L’écoperche

Les ingénieurs ont parfois des idées étranges. Comme de suspendre une locomotive à vapeur pour voir quel genres de mouvements elle fait quand elle fonctionne sans toucher le rail.

Mais commençons par un peu d’étymologie. Si l’on regarde dans un dictionnaire, une écoperche est, actuellement une barre de renfort transversale d’un échaffaudage. Un peu plus anciennement, il s’agit du nom des montants d’une chèvre. C’est probablement cette acceptation qui a donné son nom au système.
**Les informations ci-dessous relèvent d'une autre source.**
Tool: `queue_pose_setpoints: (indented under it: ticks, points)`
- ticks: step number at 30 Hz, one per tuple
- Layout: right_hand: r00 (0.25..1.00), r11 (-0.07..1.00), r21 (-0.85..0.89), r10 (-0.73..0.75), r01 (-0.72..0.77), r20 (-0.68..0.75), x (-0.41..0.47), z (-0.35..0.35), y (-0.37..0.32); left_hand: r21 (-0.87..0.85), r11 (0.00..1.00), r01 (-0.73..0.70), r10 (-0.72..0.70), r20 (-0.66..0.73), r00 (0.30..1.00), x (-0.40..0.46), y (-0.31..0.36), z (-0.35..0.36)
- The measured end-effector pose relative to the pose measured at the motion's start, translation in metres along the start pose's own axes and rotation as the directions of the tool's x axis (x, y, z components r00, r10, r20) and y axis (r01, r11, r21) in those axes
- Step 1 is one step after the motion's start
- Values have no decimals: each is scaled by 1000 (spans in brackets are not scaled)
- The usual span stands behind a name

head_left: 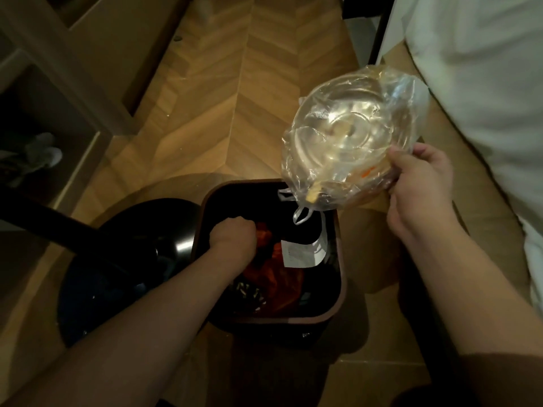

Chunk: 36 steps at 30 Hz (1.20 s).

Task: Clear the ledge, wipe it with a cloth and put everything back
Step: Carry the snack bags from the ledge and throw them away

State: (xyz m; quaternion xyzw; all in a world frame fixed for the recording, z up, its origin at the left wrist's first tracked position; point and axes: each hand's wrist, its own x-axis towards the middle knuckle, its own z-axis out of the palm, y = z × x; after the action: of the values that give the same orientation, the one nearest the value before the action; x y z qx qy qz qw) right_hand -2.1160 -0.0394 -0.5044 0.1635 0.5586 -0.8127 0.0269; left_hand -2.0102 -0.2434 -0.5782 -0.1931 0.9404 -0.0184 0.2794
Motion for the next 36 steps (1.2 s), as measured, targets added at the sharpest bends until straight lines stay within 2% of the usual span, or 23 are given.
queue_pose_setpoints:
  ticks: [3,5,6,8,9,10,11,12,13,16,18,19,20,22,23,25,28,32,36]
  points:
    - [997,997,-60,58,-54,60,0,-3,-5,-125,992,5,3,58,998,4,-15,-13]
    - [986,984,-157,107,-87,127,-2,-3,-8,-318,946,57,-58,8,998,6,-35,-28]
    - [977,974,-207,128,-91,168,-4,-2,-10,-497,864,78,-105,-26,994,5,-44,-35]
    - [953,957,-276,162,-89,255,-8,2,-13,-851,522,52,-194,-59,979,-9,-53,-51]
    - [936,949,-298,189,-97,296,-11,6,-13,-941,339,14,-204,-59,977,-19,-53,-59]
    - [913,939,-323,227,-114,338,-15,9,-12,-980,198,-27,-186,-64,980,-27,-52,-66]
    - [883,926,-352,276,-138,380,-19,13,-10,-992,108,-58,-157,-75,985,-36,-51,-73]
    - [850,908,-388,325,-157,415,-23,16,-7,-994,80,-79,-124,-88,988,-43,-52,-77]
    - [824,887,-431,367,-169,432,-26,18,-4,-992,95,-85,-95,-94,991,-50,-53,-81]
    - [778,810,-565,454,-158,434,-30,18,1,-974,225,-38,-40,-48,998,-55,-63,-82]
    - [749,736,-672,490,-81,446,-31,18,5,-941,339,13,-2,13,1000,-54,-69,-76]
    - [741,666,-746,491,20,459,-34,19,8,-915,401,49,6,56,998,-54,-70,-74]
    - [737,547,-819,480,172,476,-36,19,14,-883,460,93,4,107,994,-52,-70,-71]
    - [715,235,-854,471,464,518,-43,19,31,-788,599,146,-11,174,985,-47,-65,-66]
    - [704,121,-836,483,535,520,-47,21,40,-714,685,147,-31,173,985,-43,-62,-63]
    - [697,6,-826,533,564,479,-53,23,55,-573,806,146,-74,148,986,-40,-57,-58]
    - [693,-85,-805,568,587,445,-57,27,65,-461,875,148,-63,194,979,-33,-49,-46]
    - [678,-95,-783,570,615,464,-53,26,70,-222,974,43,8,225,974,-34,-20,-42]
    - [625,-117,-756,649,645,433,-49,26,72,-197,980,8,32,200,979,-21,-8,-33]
A l’origine, ces essais faisaient partie d’une grande campagne inter-réseaux ayant pour objectif de déterminer les contraintes exercées sur la voie par différents types de locomotives afin d’apporter des améliorations sur les châssis et organes de roulement. On avait donc imaginé un système de chèvre permettant de suspendre la locomotive en équilibre sur son point de gravité, attachant à celle ci cinq ressorts dont la dernière spire était équipée d’un stylet reportant sur une planchette les mouvements dudit ressort.

La première machine à « subir » la suspension sera une 121 du PLM, aux Ateliers de Paris (actuellement, le dépôt de Paris-Charolais, enfin, dépôt, c’est une façon de parler, il n’en reste quasiment rien), début juillet 1889. Cinq autres machines de compagnies différentes passeront aussi par la suspension.
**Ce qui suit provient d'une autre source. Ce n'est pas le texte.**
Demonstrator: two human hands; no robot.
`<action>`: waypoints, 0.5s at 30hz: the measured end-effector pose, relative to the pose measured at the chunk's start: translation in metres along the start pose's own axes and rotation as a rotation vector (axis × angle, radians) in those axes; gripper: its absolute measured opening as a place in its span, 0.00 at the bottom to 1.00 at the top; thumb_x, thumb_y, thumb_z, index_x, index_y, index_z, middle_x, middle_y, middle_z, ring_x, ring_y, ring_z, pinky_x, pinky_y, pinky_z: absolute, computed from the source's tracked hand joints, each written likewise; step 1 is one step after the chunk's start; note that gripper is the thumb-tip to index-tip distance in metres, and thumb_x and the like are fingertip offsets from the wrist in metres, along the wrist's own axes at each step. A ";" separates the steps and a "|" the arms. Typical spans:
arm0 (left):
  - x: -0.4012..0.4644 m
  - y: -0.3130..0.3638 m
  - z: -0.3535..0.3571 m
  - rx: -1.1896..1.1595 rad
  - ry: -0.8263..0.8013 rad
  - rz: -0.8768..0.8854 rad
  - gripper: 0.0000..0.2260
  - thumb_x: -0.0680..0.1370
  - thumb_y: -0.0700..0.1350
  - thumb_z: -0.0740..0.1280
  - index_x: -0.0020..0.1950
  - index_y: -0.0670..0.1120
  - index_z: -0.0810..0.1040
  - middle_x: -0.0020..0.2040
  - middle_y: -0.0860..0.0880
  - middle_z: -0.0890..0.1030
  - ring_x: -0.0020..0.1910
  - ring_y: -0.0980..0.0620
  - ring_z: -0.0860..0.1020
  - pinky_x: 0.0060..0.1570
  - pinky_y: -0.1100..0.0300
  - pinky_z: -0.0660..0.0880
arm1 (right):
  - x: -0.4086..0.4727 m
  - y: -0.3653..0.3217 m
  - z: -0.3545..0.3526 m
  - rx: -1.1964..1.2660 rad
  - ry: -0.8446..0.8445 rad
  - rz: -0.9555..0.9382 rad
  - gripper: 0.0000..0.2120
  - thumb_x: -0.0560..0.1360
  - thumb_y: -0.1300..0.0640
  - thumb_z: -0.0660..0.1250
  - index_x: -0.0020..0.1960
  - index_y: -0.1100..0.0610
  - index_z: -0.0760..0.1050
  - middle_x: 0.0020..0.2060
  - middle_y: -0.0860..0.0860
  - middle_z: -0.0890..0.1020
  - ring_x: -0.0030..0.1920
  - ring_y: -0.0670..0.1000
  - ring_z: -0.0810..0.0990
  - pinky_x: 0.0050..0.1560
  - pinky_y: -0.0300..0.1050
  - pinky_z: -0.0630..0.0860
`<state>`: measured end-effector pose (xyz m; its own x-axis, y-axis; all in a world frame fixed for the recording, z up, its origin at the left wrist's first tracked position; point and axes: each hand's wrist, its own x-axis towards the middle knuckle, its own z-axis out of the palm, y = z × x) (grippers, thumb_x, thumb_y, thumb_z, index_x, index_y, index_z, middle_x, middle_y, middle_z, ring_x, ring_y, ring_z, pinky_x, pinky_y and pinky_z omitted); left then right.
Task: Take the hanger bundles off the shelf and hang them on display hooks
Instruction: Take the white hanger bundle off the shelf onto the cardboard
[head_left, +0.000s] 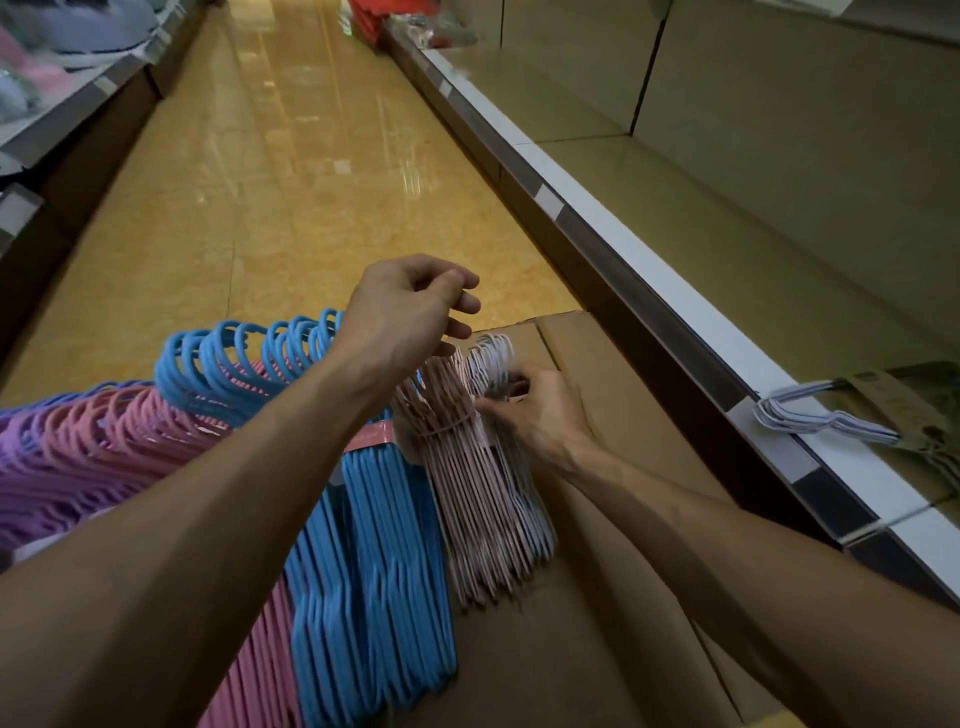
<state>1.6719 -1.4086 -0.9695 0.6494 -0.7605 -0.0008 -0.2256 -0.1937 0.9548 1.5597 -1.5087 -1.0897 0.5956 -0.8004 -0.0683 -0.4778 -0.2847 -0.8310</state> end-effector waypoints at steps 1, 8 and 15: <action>-0.001 0.000 -0.001 0.007 -0.001 -0.001 0.09 0.83 0.44 0.61 0.53 0.47 0.82 0.43 0.52 0.84 0.41 0.53 0.84 0.45 0.54 0.81 | -0.002 0.000 -0.002 -0.004 -0.042 -0.005 0.16 0.74 0.54 0.74 0.61 0.54 0.78 0.54 0.48 0.81 0.54 0.48 0.80 0.51 0.42 0.79; -0.008 0.012 -0.004 0.034 -0.010 -0.001 0.09 0.84 0.44 0.60 0.54 0.47 0.81 0.46 0.50 0.84 0.44 0.51 0.84 0.45 0.55 0.81 | -0.016 0.001 -0.016 0.003 -0.139 -0.034 0.21 0.76 0.60 0.71 0.67 0.54 0.74 0.54 0.46 0.78 0.53 0.45 0.79 0.51 0.37 0.77; -0.021 0.027 0.000 0.075 -0.057 0.031 0.09 0.83 0.45 0.61 0.55 0.48 0.81 0.47 0.49 0.84 0.45 0.51 0.84 0.47 0.54 0.81 | -0.032 -0.005 -0.049 -0.001 -0.105 -0.051 0.19 0.76 0.58 0.70 0.67 0.56 0.75 0.58 0.51 0.80 0.56 0.47 0.78 0.57 0.41 0.78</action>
<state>1.6522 -1.3976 -0.9439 0.5993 -0.8004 0.0092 -0.2999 -0.2139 0.9297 1.5116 -1.5075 -1.0565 0.6832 -0.7255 -0.0833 -0.4461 -0.3243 -0.8341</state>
Le résultat de ces essais sera désastreux. Un ingénieur du PO écrit dans son compte rendu:

En faisant ainsi mouvoir les machines suspendues dans le vide, dans des conditions absolument différentes de celles où elles travaillent en pratique, et d’après lesquelles leurs disposition et dimensions principales ont été déterminées pour la plupart expérimentalement, on n’est arrivé qu’à fausser des bielles, décaler ou fausser des essieux. Je ne m’y arrêterais pas davantage.

Les machines seront remises en état en Aout et Septembre 1890 et rendues à leurs propriétaires. La campagne d’essai suivante aura lieu au Royaume-Uni, et l’on trouve encore dans le rapport de notre revanchard ingénieur du PO:

Interrogé sur les essais de l’an passé, notre collègue de la compagnie de Lyon n’a pas souhaité donner plus d’éléments à propos de l’écoperche. Nous avons vivement déconseillé cette méthode au London-Brighton Rly, qui souhaitait la mettre en œuvre.
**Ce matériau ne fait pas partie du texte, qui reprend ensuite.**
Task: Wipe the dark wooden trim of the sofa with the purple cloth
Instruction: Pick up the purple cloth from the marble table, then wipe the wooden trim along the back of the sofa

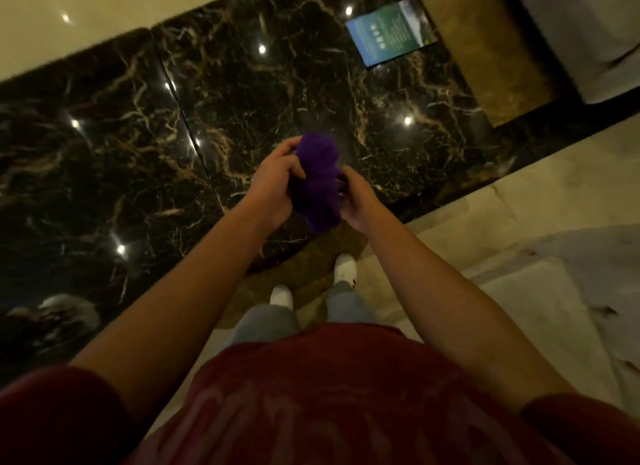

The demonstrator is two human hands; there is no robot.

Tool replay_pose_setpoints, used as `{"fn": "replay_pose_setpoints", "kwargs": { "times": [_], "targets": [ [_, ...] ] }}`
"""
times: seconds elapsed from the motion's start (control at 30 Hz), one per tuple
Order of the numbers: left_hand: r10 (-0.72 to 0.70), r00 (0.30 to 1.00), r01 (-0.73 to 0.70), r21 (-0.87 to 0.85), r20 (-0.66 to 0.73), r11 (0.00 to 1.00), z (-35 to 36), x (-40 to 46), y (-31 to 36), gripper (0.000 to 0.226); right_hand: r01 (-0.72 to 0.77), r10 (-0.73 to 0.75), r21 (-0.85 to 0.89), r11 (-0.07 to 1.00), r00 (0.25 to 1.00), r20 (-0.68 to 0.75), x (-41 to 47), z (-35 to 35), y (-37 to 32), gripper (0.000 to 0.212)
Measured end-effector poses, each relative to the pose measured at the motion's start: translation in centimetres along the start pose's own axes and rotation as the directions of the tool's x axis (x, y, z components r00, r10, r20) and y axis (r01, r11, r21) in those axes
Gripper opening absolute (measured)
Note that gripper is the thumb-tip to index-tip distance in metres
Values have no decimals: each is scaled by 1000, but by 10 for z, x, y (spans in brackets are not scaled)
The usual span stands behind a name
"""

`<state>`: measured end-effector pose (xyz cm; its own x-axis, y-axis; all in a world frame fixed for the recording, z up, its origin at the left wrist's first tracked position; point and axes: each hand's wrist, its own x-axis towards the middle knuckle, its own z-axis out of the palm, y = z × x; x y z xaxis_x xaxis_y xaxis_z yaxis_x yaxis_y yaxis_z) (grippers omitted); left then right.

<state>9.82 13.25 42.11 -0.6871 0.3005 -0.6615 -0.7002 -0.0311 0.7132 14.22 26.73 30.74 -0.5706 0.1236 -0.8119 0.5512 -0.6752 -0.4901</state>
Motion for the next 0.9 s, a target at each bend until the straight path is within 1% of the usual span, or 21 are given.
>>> {"fn": "replay_pose_setpoints", "kwargs": {
  "times": [0.03, 0.07, 0.13, 0.17, 0.23, 0.33, 0.43, 0.47, 0.5, 0.57, 0.6, 0.63, 0.7, 0.8, 0.87, 0.9],
  "targets": [
    [11, 1000, -11, -10, 19, 1000, -1, -10, 4, 57, 12, -16, 80, 997, 998, 56, -12, 6, 0, 25],
    [22, 999, -21, -17, 39, 1000, -4, -20, 9, 56, 20, -34, 121, 992, 993, 116, -23, 12, 0, 33],
    [55, 994, -51, -40, 100, 998, -11, -40, 23, 56, 56, -82, 129, 990, 974, 211, -45, 29, -3, 64],
    [75, 990, -71, -42, 118, 997, -17, -50, 30, 57, 78, -109, 127, 989, 959, 260, -56, 39, -2, 74],
    [118, 986, -116, -28, 121, 993, -31, -67, 43, 57, 114, -162, 160, 981, 931, 328, -75, 60, 3, 79],
    [186, 978, -190, 41, 95, 981, -50, -87, 63, 55, 204, -268, 198, 959, 881, 389, -99, 83, 8, 71],
    [242, 965, -250, 83, 99, 965, -63, -102, 82, 54, 322, -341, 116, 940, 846, 411, -124, 102, 1, 67],
    [265, 959, -274, 85, 103, 958, -66, -106, 88, 53, 359, -356, 65, 931, 851, 385, -133, 108, -3, 68],
    [283, 953, -292, 82, 106, 953, -68, -110, 93, 52, 402, -385, 17, 915, 863, 326, -140, 110, -8, 68],
    [300, 947, -308, 60, 112, 950, -73, -118, 99, 50, 497, -479, -48, 866, 854, 203, -154, 110, -19, 60],
    [297, 947, -305, 55, 119, 951, -74, -121, 100, 48, 526, -511, -61, 848, 843, 169, -163, 108, -25, 55],
    [290, 948, -299, 61, 129, 952, -75, -123, 100, 47, 542, -529, -53, 839, 833, 162, -173, 105, -31, 52],
    [264, 949, -281, 79, 174, 957, -71, -123, 97, 45, 542, -529, -9, 840, 824, 203, -194, 96, -44, 45],
    [189, 937, -245, 163, 295, 956, -53, -120, 93, 37, 549, -527, -9, 835, 806, 271, -221, 79, -63, 39],
    [168, 921, -261, 236, 350, 936, -34, -119, 93, 29, 559, -534, -25, 829, 803, 266, -239, 64, -76, 38],
    [183, 912, -291, 267, 366, 919, -22, -118, 94, 30, 562, -537, -31, 827, 805, 253, -245, 54, -83, 42]
  ]
}}
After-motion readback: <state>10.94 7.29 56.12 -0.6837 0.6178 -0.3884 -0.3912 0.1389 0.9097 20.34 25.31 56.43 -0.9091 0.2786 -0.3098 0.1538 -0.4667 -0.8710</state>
Voici une partie du schéma du système de suspension. Il me manque malheureusement une feuille, ne vous étonnez pas de la « coupure ».

suspension d'une locomotive

Et quelques feuilles de résultats, comprenant les relevés sur quelques planchettes:

horizontaleverticale

PO_butoirs

Notons que ces essais ne furent pas totalement infructueux. Ils permirent la conception ou l’amélioration d’un certain nombre d’équipements d’essais, dont les voitures dynamométriques et les bancs d’essais fixes. Un des premiers, Swindon, construit en 1904, a directement profité d’éléments de la campagne d’essais de 1889.

Le célèbre banc de Vitry, construit par l’OCEM en 1933 en sera l’aboutissement, permettant d’assurer la répétabilité des essais et la mesure de grandes quantités de paramètres dans des conditions proches de celles d’un laboratoire.